Six of the 10 most censored books of 2021 were written by or have as central characters people of color. Roughly half have female protagonists.

Problem Three: Censorship is usually short-sighted.

Things that have gotten the church all hot and bothered at one time have often turned out later to be either no big deal or fundamental to the church’s self-understanding. So Congar’s book, which called for an ecumenical council, inspired Pope John XXIII to convene the Second Vatican Council. Likewise, science that the church once condemned, from cosmology to the theory of evolution, is now accepted as fact.

If the church’s history with censorship has highlighted anything, it is the need for hesitation and humility in the consideration of what constitutes heresy. The stones that the builder rejected have all too often become the cornerstone.
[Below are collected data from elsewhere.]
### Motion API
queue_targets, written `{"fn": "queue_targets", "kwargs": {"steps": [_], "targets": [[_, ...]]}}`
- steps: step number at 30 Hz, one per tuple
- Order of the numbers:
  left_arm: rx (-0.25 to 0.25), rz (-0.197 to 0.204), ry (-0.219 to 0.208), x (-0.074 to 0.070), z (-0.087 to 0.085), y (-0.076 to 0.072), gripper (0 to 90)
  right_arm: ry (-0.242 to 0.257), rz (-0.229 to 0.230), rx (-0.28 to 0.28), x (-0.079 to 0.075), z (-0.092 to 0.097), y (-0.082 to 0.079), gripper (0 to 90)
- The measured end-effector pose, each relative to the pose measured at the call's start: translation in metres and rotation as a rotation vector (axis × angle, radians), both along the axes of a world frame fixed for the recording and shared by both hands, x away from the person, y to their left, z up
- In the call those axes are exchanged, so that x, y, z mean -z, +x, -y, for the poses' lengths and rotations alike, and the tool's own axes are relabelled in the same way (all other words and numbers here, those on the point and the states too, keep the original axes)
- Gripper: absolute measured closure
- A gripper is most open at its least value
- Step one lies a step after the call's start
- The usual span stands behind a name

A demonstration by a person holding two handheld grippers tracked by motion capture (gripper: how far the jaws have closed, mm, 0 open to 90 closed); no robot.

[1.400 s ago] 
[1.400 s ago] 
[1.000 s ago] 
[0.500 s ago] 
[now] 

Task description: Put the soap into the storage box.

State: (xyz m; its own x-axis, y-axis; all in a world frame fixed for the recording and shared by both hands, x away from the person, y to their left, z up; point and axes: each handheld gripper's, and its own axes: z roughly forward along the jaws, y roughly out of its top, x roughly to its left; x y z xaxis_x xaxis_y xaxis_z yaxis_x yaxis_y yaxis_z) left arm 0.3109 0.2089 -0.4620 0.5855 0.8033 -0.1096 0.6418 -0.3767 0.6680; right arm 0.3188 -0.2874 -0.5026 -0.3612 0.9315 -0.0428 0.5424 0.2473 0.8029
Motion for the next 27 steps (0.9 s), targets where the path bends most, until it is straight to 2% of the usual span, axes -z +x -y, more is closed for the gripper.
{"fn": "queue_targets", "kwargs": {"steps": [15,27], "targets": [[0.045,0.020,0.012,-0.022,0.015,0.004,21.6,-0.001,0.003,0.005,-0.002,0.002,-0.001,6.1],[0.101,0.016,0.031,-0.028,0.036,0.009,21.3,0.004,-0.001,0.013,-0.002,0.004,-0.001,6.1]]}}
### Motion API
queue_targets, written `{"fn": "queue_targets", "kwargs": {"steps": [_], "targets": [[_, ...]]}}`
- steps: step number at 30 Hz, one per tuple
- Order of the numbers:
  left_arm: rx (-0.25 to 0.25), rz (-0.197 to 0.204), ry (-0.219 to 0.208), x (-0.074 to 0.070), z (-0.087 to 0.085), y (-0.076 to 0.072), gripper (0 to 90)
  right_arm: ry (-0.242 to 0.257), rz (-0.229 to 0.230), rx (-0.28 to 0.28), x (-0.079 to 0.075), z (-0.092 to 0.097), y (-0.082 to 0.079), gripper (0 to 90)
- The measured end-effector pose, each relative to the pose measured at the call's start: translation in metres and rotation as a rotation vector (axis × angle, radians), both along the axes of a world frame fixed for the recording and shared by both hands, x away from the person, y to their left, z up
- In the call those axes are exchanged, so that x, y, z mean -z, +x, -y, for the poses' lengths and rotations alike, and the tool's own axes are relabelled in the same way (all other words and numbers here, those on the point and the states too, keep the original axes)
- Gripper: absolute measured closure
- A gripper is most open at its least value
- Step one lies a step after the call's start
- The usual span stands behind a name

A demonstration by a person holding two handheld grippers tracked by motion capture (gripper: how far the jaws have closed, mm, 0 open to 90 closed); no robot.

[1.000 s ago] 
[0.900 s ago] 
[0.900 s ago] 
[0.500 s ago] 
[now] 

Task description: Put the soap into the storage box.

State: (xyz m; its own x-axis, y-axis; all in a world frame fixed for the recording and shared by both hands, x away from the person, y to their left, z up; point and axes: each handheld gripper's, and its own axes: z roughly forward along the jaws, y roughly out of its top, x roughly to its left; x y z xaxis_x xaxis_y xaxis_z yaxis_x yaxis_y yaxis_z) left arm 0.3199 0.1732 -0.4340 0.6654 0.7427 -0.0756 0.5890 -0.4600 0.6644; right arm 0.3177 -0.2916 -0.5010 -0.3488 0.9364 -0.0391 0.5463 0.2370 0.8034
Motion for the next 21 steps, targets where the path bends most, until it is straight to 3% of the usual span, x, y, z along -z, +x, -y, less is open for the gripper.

Problem Four: Censorship doesn’t work.

By banning books or arresting and executing thinkers deemed heretical, the church has sometimes succeeded in suppressing those points of view—but only for a time, and at great cost. The fact that the church condemned Galileo did not mean that the idea that the earth revolves around the sun went away; nor did the suppression of the work of theologians like Congar or the Jesuits John Courtney Murray, Teilhard de Chardin and Karl Rahner end their influence. Indeed, at Vatican II their work became foundational to the way the church understands itself.

Today book banning is even more ineffective. People can find anything they want online, and in fact the banning of a book usually only feeds its sales. So in February, as America’s James T. Keane noted, the Holocaust memoir Maus: A Survivor’s Tale returned to best-seller lists again, 36 years after its publication, once the news got around that it was being placed on banned book lists.

Truly, banning books is like kids trying to build a dam in a big river. Their work might divert the water’s course a little bit, but it can’t stop it.

And in the meantime, the activity of those who would ban books often undermines their credibility. The censorship and imprisonment of notable figures like Galileo remains one of the Catholic Church’s greatest disgraces. Even today, such moves continue to be cited as evidence that the church cannot be trusted, that when challenged it always eventually dismisses rational discourse in favor of naked aggression.

In the end, those demanding the removal of certain texts from schools or libraries may succeed for a time. But the history of the church shows that they will not be able to stop those stories from reaching people in their communities. In the end, you can’t stop an idea through censorship. And usually the impulse to try comes out of fear of others, rather than love for one’s own.